Comparing the ext3, ext4, XFS, and Btrfs filesystems

XFS

XFS [4] is a 64-bit journaling filesystem. It was originally created in 1994 by Silicon Graphics, Inc. for its IRIX operating system. XFS was later ported to the Linux kernel version 2.4 in 2002.

A benefit of XFS is its stability an maturity. XFS is often seen as the filesystem for people with massive amounts of data. Because it is a full 64-bit filesystem, XFS is capable of handling filesystems as large as millions of terabytes (Exabytes). XFS ensures data consistency via metadata journaling, which allows it to restart very quickly after an unexpected interruption, regardless of the number of files it is managing. At the same time, XFS manages to minimize the performance impact of journaling.
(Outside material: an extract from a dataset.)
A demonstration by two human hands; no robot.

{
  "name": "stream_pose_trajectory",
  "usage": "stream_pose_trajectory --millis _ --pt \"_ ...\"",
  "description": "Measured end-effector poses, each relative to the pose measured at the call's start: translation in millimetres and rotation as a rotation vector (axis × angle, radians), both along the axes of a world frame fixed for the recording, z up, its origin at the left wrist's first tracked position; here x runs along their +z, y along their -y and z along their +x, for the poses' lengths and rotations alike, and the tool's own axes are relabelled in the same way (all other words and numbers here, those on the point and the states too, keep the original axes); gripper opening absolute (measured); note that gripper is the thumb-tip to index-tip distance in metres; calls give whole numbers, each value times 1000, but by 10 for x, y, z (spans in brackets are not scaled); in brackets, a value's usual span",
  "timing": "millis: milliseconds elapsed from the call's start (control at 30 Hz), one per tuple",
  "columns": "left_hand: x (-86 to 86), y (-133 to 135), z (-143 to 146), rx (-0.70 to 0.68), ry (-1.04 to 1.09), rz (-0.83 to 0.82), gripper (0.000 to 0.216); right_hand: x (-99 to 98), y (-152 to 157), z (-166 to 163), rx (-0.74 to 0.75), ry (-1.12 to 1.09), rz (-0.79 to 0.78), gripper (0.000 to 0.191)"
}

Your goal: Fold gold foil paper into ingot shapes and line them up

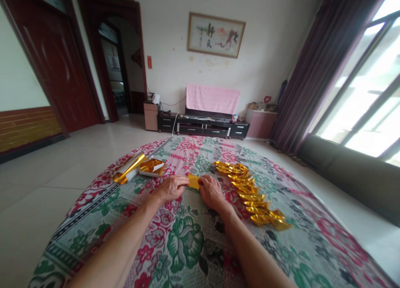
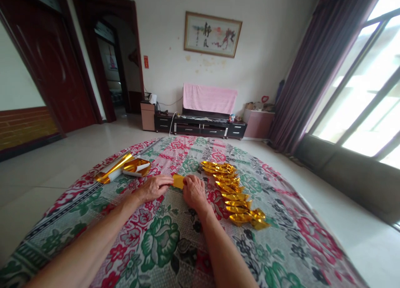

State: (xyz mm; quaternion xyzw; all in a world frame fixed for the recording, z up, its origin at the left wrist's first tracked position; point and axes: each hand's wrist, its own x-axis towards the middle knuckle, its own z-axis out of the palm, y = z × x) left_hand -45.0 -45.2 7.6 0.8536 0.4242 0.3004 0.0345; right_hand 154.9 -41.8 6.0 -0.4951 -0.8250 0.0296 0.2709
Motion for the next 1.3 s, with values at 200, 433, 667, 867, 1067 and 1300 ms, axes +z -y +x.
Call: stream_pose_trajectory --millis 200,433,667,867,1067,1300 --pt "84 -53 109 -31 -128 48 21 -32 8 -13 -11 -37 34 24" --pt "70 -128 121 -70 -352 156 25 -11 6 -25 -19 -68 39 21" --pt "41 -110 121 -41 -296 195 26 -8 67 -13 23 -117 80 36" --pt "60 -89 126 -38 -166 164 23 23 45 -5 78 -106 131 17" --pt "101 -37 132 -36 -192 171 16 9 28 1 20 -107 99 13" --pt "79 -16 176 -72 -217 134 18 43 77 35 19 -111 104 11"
XFS also supports write barriers (a mechanism for enforcing a particular ordering in a sequence of writes). Another specialty of XFS is its allocation groups. Allocation groups allow systems with multiple processors or multi-core processors to provide better throughput by simultaneously reading and writing through multiple application threads. XFS is capable of delivering close to the raw I/O performance that the underlying hardware can provide.

Performance

Table 1 shows the basic features of the four filesystems at a glance. Comparing performance is more of a challenge. Evaluating filesystem performance is a very difficult task because of the complex role a filesystem plays. What does "faster" mean? One system might be faster for accessing many small files, while another is faster for accessing a single large file. One filesystem might perform better on metadata operations, and another might handle data better. At the same time, problems writing metadata to the journal can thwart the overall I/O performance. Thus, a single number can never characterize the performance of a filesystem. Instead, it is better to isolate the different aspects of performance and measure them separately. Afterward, you can determine which aspects are most significant for the workloads you envision.

Table 1

Comparing Features

Name

Btrfs

Ext3

Ext4

XFS

Created

2007

1998

2006

1994

Original OS

Linux

Linux

Linux

IRIX

Limits

Max. filename length

255 bytes

255 bytes

255 bytes

255 bytes

Max. file size (4k blocks)

8EB (Linux kernel limit)

2TB

16TB

8EB

Max. volume size

16EB

16TB

1EB

16EB

Features

Hard links

yes

yes

yes

yes

Symbolic links

yes

yes

yes

yes

Meta-data journaling

no

yes

yes

yes

Snapshots

yes

no

no

no

Clones

yes

no

no

no

Encryption

no

no

no

no

Compression

yes

no

no

no

Deduplication

yes

no

no

no

Integrated LVM

yes

no

no

no

Online resizing

grow/shrink

grow only

grow only

grow only

Offline resizing

no

grow/shrink

grow/shrink

no

Extent allocation

yes

no

yes

yes

Delayed allocation

yes

no

yes

yes

Choosing the right benchmarks for measuring filesystem performance is important. Some benchmarks study a filesystem's ability to scale with increasing load; other benchmarks works by replaying traces of recorded workloads. Block device benchmarks such as iometer [5] or fio [6] evaluate bandwidth and latency of read and write operations on the physical device. These benchmarks are not very useful for this study. I need benchmarks that operate on the filesystem layer, not on the block device.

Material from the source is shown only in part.